Мы проходили мимо коровника, когда рассуждения деда прервал оглушительный лай. Два огромных пса, похожие на медведей, бросились в нашу сторону. Дедушка сердито затопал ногами: "Прочь! Пошли отсюда!" То ли испугавшись, то ли по другой какой причине, собаки остановились, не добежав до нас.
Путешествие наше заканчивалось. Людей мы еще не видели, но все напоминало о близости селения. На лугу, у родника, паслись стреноженные лошади. Остро пахло навозом и конским потом.
— Дедушка, сколько коров у вас? — спросил я.
— Нет у нас коровы, внучек, — невесело признался дед. — Позапрошлой зимой, когда остались совсем без хлеба, пришлось сдать корову в колхоз. Взамен получили немного ячменя да картошки. Да нам и кормить ее было нечем.
— Почему же летом не запаслись сеном?
— Долго это объяснять. Весной и летом был занят колхозными делами, работал далеко от кишлака.
— Могли бы у колхоза взять…
— Ай да молодец! — засмеялся дед. — У колхоза тоже в обрез.
Он остановил своего осла, поправил поклажу, потом, осмотрев моего, сказал:
— С правой стороны подтяни.
Некоторое время мы молчали. Я представляю себе дедушку, как он далеко в горах пашет на крутом склоне землю, разбрасывает семена, а потом в знойный полдень молотит и веет ячмень. Мне обидно, что в это время другие скашивают на лугу всю траву и для дедушкиной коровы ничего не остается.
— Дедушка, а теленка у коровы не было?
— Колхоз вместе с коровой взял. Взвесили на больших весах и рассчитали по весу. Заведующий амбаром принимал: как взвешивал, как платил — одному ему и богу известно. Мудрый человек.
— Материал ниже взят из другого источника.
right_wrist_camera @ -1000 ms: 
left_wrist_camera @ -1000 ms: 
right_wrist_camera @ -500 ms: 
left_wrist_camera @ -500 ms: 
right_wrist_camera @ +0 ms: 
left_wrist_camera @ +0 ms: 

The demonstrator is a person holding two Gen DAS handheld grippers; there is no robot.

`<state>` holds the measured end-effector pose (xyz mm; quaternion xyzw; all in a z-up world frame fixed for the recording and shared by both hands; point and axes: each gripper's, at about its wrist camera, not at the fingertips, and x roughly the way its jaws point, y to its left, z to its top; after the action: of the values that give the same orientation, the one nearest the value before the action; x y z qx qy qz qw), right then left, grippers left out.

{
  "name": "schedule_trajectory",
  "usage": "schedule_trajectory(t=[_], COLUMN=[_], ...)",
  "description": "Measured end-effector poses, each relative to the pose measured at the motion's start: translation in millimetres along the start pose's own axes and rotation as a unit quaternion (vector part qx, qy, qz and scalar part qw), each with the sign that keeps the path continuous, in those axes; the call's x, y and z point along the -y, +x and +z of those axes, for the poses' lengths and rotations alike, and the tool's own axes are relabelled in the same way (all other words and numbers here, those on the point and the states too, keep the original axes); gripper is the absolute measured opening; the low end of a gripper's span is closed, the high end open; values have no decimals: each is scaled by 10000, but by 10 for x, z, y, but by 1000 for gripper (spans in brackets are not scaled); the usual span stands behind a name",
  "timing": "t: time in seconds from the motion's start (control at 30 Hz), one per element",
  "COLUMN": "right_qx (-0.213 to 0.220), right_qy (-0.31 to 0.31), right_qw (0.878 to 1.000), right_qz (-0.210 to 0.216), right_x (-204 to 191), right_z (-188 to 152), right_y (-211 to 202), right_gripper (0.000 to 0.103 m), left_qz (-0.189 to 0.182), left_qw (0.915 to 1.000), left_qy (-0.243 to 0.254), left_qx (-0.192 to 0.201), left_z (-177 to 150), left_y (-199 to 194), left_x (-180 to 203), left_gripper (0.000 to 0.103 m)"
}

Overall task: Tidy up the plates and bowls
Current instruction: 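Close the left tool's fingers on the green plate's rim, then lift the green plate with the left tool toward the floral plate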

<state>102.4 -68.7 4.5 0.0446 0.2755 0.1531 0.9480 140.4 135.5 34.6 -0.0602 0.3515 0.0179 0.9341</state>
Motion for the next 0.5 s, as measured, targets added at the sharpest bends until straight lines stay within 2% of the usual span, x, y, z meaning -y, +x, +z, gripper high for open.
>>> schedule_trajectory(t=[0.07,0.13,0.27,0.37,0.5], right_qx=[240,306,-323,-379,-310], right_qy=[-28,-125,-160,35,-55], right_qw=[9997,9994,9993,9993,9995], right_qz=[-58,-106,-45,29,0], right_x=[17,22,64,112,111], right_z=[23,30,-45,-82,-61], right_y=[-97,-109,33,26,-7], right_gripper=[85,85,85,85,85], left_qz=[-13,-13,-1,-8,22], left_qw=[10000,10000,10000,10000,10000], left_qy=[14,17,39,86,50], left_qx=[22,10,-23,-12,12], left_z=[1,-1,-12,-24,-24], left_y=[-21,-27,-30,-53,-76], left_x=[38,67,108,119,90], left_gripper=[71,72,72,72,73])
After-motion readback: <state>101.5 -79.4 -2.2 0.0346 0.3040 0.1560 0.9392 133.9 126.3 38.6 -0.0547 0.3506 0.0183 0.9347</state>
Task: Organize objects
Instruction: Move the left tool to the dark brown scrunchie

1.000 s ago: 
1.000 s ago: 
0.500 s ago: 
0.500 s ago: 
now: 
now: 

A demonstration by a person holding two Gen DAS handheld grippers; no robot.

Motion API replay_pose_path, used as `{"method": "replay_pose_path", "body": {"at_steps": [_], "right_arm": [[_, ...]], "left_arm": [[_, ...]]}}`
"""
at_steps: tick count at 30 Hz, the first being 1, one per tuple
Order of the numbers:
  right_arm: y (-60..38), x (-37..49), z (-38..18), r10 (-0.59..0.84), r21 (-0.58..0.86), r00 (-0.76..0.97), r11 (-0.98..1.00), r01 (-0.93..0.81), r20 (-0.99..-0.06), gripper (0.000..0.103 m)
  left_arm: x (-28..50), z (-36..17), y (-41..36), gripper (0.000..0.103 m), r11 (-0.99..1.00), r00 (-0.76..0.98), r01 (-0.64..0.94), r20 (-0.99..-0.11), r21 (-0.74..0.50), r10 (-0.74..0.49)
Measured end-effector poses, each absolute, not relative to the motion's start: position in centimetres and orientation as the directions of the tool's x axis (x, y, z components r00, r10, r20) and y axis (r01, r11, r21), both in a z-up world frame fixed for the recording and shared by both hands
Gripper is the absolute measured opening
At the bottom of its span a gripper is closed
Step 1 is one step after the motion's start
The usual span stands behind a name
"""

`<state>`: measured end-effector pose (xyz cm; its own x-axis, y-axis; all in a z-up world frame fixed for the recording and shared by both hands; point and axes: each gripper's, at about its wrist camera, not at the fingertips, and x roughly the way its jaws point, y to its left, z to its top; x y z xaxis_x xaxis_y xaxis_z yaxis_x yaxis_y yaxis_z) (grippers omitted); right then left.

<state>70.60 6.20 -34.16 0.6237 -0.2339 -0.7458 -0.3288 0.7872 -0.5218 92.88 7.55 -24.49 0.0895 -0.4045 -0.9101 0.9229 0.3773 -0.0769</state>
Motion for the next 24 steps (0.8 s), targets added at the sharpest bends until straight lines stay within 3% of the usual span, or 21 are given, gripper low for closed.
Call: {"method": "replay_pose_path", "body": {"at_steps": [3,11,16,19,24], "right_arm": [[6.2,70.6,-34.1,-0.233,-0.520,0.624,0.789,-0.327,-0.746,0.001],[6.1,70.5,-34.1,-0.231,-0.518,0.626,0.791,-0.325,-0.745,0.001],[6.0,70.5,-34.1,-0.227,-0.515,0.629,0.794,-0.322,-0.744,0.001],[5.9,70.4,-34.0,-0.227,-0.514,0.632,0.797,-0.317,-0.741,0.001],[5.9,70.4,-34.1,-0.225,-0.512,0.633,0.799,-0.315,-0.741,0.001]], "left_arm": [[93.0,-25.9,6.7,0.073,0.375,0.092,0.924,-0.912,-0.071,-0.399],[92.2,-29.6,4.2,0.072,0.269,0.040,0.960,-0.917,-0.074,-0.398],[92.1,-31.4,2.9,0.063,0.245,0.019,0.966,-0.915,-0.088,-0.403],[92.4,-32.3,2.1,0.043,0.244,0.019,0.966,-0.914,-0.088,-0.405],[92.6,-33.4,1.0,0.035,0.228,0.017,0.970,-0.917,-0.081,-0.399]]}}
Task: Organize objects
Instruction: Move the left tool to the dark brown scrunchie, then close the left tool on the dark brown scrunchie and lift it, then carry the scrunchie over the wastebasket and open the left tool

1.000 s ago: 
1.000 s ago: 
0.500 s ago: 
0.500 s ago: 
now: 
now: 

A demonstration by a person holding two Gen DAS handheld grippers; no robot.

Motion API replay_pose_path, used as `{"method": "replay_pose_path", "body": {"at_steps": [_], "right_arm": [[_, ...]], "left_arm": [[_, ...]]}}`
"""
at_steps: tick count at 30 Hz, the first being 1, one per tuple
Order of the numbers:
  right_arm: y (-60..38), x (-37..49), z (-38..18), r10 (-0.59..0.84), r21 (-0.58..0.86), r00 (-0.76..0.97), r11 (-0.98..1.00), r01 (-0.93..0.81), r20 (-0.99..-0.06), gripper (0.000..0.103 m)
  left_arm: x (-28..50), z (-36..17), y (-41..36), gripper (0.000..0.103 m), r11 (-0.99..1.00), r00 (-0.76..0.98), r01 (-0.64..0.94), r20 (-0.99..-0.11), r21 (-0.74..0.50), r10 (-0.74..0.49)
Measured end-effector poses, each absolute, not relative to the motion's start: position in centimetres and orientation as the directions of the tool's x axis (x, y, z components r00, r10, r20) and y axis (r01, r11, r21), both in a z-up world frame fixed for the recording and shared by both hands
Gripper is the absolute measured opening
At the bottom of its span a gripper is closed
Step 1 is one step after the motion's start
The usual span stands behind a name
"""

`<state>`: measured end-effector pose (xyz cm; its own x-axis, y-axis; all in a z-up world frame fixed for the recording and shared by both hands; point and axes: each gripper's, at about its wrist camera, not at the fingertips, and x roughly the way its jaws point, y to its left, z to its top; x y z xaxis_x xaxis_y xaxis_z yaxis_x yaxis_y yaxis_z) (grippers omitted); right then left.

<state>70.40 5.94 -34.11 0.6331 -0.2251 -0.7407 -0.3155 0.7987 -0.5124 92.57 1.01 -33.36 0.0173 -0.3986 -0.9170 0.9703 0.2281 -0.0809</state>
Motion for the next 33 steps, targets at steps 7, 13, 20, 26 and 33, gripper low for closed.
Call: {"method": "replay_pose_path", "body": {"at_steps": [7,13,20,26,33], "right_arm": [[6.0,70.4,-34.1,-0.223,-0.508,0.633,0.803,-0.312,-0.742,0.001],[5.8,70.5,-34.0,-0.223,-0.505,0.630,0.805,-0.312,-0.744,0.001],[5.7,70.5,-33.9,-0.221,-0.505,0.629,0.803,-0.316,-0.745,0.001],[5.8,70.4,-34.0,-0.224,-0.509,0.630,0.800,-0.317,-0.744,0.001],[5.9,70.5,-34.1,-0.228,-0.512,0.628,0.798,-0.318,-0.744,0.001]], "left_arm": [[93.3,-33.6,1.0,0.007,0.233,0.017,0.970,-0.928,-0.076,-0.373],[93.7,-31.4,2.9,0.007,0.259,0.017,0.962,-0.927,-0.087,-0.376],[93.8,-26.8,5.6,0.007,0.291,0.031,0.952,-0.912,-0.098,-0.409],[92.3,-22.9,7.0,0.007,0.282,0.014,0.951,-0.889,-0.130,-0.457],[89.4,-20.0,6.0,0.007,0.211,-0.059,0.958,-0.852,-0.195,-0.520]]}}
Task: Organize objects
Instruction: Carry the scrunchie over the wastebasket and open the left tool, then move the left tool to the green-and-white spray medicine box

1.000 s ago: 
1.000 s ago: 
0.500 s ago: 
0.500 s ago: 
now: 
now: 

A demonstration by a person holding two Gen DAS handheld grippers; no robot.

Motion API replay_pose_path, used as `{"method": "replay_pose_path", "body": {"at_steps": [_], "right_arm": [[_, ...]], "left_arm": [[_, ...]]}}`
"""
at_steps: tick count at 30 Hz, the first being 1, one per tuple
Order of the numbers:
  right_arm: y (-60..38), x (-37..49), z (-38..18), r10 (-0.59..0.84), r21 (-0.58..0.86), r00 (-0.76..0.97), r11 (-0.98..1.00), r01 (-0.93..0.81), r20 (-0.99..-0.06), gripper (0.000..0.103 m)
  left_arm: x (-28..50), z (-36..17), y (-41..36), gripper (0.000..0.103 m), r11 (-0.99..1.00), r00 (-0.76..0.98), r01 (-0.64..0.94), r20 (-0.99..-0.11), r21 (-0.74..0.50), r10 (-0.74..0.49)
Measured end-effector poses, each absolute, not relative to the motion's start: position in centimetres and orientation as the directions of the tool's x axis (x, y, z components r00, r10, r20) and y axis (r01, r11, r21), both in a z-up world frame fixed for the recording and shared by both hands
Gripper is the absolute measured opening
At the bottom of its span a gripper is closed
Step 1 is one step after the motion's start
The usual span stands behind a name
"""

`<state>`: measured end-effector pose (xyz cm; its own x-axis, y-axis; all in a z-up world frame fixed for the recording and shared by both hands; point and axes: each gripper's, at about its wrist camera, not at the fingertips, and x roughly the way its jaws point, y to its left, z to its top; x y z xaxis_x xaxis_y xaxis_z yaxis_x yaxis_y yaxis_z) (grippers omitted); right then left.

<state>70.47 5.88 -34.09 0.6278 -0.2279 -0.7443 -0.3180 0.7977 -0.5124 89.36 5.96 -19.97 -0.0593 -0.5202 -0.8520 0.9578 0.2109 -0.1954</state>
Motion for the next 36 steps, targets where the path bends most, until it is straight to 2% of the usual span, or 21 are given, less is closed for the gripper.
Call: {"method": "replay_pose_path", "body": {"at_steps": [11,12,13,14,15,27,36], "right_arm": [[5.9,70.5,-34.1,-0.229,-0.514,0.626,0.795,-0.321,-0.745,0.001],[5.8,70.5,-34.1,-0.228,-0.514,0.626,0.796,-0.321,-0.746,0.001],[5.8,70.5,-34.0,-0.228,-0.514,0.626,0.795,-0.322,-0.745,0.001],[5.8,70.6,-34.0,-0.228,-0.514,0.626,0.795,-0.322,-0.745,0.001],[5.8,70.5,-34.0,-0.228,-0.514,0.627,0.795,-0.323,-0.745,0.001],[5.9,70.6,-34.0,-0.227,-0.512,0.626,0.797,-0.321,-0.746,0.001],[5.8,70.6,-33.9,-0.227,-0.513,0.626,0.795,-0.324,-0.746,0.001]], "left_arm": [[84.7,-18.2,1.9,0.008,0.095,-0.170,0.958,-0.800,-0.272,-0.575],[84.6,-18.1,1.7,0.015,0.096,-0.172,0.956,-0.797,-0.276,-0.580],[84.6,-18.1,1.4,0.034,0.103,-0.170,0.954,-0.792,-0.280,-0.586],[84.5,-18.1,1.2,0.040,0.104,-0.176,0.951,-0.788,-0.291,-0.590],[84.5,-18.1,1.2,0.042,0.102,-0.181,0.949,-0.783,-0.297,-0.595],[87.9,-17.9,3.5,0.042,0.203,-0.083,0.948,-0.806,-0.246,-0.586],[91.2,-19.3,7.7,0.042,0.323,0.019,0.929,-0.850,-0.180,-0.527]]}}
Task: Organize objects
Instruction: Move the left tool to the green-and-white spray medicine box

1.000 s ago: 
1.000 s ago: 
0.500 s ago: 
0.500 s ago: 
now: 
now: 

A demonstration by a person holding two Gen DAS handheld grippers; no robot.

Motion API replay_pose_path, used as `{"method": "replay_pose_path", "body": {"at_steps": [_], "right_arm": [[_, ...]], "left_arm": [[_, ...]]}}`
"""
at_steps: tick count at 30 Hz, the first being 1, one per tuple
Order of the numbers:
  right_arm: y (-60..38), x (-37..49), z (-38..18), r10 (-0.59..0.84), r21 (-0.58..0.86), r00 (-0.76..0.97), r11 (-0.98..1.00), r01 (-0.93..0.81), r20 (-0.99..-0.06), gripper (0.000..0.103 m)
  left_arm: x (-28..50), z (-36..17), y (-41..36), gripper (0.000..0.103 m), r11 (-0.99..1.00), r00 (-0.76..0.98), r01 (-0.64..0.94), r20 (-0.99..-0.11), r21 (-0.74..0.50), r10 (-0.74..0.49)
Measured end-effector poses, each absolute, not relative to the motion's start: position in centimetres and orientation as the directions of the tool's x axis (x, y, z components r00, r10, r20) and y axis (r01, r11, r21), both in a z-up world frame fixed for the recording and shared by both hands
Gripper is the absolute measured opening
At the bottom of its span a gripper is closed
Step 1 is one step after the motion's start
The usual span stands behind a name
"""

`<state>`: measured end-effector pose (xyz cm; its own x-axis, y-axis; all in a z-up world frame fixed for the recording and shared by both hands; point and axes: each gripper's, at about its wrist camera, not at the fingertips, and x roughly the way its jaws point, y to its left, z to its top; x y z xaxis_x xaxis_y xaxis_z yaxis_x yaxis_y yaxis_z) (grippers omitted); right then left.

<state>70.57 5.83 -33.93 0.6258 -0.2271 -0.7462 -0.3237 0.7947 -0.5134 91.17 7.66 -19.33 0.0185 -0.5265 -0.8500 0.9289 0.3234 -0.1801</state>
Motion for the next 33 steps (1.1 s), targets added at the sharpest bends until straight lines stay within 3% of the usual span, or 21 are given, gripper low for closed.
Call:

— Вы бы корову сперва накормили, а потом взвешивали…
Дед рассмеялся.
— Некоторые так и делали. Кто отруби имел, те по два-три котла скормили… Нам не пристало такими делами заниматься. Пусть аллах каждого вознаграждает по справедливости.
Теперь и я, последовав деду, слез с осла. Мы идем рядом.
Солнце уже совсем низко. С гор потянуло вечерним холодком. Земля, еще не прогревшаяся после зимы, только-только выпустила первую зелень. Местами проглядывают подснежники. Но что это? В плоских придорожных камнях — крохотные озерца. В отполированных временем лунках собралась вода, и в них, как в волшебных зеркалах, голубеет небо, плывут облака… Я жадно смотрю на маленькое чудо, и мне впервые за весь долгий путь, становится радостно. Радость удваивается мыслями об отце.
Мама уверяла, что вот вернется папа с фронта, начнет работать, и мы снова заживём хорошо… На какую работу пойдет отец? Может, он тоже будет большим человеком; он же грамотный — школу закончил. Хорошо бы — председателем колхоза. Все ребята, я помню, боялись сына председателя, с ним даже старшие были почтительны. Интересно, в какой школе надо учиться, чтобы стать председателем?..
— Дедушка, мой папа может стать председателем?
Дед усмехнулся, ничего не ответил.
— Ну, скажите, кто становится председателем?
— Кому улыбнется.
Дедушка не хочет говорить. Когда у него нет желания буркнет что-нибудь непонятное и не разъяснит… Если я стану председателем, буду таким — как в пригородном колхозе "Рассвет". Все его почитают, говорят: душа-человек. Справедливый, для всех у него одна мерка. Говорят еще, что он сам создал колхоз…
— Дедушка, а арбузы и дыни колхозникам у вас дают?
— Догонят и еще дают…
— Мы с мальчишками, — начинаю я рассказывать, — однажды с колхозной бахчи дыню стащили.
— Ай-я-я! — с удивлением посмотрел на меня дед. — В нашем кишлаке воры не водятся. Тех, кто ворует, в тюрьму сажают.
— За дыню не посадят.
— Кто в юности яйца таскает, тот к старости верблюда украдет…
— А сами вы никогда не крали?
— Скажешь такое…
— Можете поклясться?
— Ну, мальчишкой, возможно, яблоко где и сорвал.
— А из колхозного огорода?
— Нет, такого не припомню. — Дед смотрит на меня подозрительно.